Gordis ch 5 94-118 on pdf
Mortality Data and Comparisons
Importance of Mortality Data
Used to compare different populations or the same population over time.
Key demographic factors, particularly age distribution, significantly influence mortality rates.
Age is the strongest predictor of mortality, necessitating effective comparison methods that control for age differences.

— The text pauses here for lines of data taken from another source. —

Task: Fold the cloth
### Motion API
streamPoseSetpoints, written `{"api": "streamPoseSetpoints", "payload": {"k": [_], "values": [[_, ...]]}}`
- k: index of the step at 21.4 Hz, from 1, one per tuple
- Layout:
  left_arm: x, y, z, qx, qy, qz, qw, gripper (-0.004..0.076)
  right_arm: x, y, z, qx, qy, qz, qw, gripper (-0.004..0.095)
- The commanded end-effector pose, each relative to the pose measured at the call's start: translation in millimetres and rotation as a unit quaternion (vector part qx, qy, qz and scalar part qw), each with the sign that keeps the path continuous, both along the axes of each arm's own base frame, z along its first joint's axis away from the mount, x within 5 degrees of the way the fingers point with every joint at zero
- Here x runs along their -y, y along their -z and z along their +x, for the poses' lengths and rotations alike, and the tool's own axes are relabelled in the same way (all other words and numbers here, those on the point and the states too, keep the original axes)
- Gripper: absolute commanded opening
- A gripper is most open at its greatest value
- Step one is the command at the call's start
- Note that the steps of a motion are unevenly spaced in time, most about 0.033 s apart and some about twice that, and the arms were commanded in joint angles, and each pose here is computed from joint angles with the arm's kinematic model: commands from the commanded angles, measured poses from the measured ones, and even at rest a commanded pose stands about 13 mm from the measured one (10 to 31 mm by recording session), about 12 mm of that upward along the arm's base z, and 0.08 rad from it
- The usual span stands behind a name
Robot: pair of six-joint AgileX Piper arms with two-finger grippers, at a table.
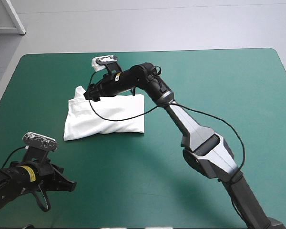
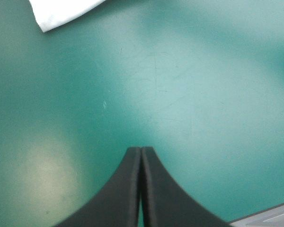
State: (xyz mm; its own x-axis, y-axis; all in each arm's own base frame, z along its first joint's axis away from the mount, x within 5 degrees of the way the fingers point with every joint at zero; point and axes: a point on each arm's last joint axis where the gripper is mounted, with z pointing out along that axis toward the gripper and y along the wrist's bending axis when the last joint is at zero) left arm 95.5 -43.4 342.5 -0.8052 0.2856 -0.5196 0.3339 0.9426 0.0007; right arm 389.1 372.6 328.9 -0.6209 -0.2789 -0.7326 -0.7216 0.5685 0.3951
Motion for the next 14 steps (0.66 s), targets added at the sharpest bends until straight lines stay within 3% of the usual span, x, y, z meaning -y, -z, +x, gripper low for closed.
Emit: {"api": "streamPoseSetpoints", "payload": {"k": [1, 3, 8, 14], "values": [[-2, -6, -1, 0.003, -0.001, 0.009, 1.0, -0.001, 53, -65, -6, 0.011, 0.046, -0.006, 0.999, 0.0623], [-4, -6, 0, 0.01, -0.005, 0.021, 1.0, -0.001, 74, -64, 8, -0.003, 0.105, -0.024, 0.994, 0.0621], [-4, -7, 1, 0.015, -0.004, 0.019, 1.0, -0.001, 101, -55, 30, -0.043, 0.156, -0.024, 0.987, 0.0621], [-2, -9, 4, 0.035, -0.001, 0.006, 0.999, -0.001, 103, 20, 32, -0.162, 0.138, -0.12, 0.97, 0.0621]]}}
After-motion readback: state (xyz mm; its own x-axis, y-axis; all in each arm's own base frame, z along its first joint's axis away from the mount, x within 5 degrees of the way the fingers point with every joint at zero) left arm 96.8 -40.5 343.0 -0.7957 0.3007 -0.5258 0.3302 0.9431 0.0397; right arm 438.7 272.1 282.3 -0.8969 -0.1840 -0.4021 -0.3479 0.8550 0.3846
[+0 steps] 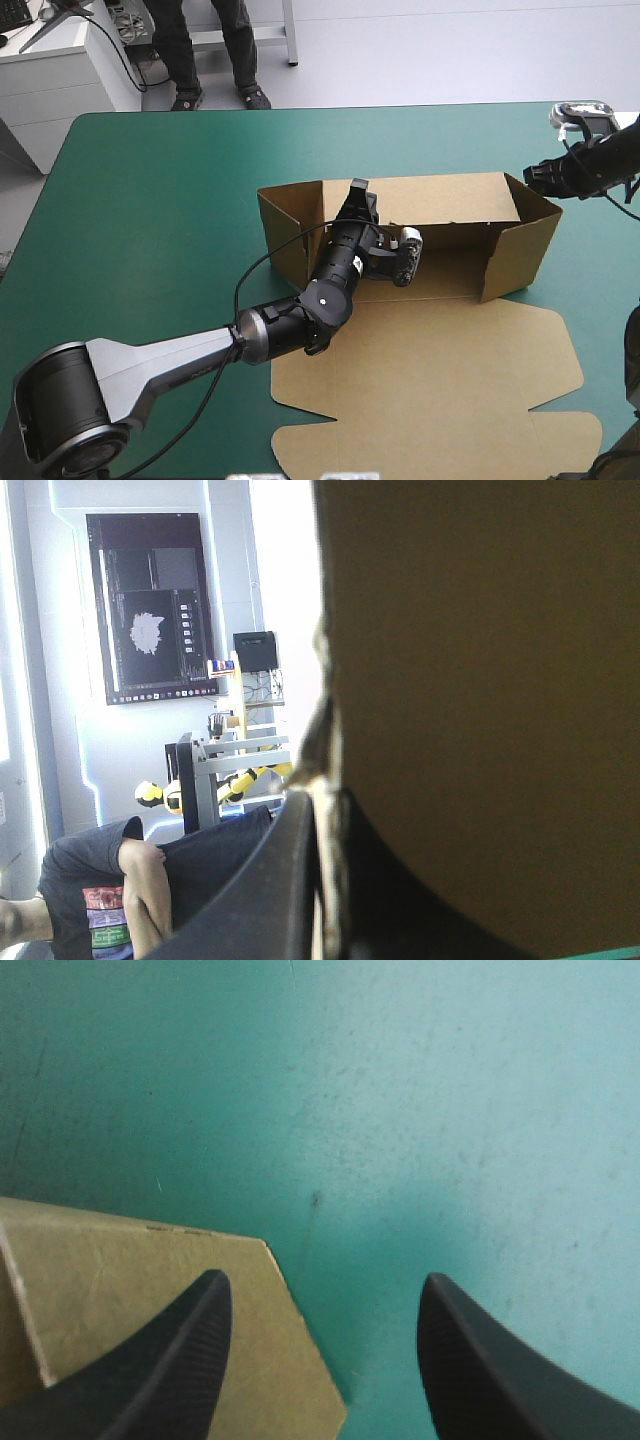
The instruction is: Fold the box
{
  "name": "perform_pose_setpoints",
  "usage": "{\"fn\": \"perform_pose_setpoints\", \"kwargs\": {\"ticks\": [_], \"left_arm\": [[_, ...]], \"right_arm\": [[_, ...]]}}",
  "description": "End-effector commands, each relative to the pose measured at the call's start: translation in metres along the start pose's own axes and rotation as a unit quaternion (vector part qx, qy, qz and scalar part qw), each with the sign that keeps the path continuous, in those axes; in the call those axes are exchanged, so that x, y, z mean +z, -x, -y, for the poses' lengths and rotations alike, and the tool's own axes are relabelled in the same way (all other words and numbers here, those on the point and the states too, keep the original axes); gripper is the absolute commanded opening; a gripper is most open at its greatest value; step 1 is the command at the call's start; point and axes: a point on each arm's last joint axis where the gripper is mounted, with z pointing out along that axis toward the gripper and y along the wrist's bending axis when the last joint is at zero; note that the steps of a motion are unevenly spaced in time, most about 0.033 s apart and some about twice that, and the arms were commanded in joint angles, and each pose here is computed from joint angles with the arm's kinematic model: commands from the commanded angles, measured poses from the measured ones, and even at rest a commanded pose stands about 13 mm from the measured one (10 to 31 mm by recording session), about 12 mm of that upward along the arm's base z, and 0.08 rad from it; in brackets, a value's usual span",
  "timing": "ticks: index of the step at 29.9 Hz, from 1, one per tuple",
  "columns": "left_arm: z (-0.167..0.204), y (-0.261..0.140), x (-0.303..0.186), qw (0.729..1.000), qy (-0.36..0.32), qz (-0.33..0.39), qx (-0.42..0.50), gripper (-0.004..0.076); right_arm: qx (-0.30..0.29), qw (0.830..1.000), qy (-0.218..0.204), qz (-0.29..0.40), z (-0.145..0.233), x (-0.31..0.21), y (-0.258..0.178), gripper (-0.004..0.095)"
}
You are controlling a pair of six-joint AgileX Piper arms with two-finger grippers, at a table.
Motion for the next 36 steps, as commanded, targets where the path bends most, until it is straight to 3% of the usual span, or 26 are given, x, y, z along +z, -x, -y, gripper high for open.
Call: {"fn": "perform_pose_setpoints", "kwargs": {"ticks": [1, 5, 11, 15, 21, 27, 36], "left_arm": [[-0.013, 0.007, -0.011, 0.999, 0.009, 0.03, -0.017, -0.0008], [-0.013, 0.007, -0.011, 0.999, 0.009, 0.03, -0.039, -0.0008], [-0.013, 0.007, -0.011, 0.999, 0.008, 0.032, -0.041, -0.0008], [-0.013, 0.007, -0.011, 0.999, 0.008, 0.032, -0.041, -0.0008], [-0.013, 0.007, -0.011, 0.999, 0.008, 0.032, -0.041, -0.0008], [-0.013, 0.007, -0.011, 0.999, 0.008, 0.032, -0.041, -0.0008], [-0.013, 0.007, -0.011, 0.999, 0.008, 0.032, -0.041, -0.0008]], "right_arm": [[-0.017, 0.999, -0.001, 0.027, -0.012, -0.029, -0.007, 0.0513], [-0.014, 1.0, 0.001, 0.025, -0.014, -0.03, -0.011, 0.0513], [-0.025, 0.998, 0.048, 0.016, -0.024, -0.021, -0.035, 0.0513], [-0.02, 0.996, 0.074, 0.055, -0.026, -0.024, -0.057, 0.0513], [-0.056, 0.988, 0.09, 0.109, -0.024, -0.034, -0.086, 0.0513], [-0.109, 0.984, 0.095, 0.103, -0.025, -0.027, -0.095, 0.0513], [-0.141, 0.978, 0.118, 0.1, -0.03, -0.027, -0.096, 0.0513]]}}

Example of Mortality Rates
Table 4.5: Crude Mortality Rates in Maryland (2015)
White: 9.95/1,000
Black: 7.35/1,000
In age-specific strata, mortality rates show higher values for blacks, yet crude mortality rates indicate a lower overall rate compared to whites due to differences in age distribution.
Crude vs. Age-Adjusted Mortality Rates
Crude mortality fails to account for differences in age distributions, leading to erroneous conclusions.
Tables 4.6: Death Rates by Age and Race
Mortality rates indicate higher rates in younger black populations but a lower overall crude rate compared to whites.
Direct Age Adjustment
Directly compares total death rates across different periods while controlling for age, utilizing a standard population.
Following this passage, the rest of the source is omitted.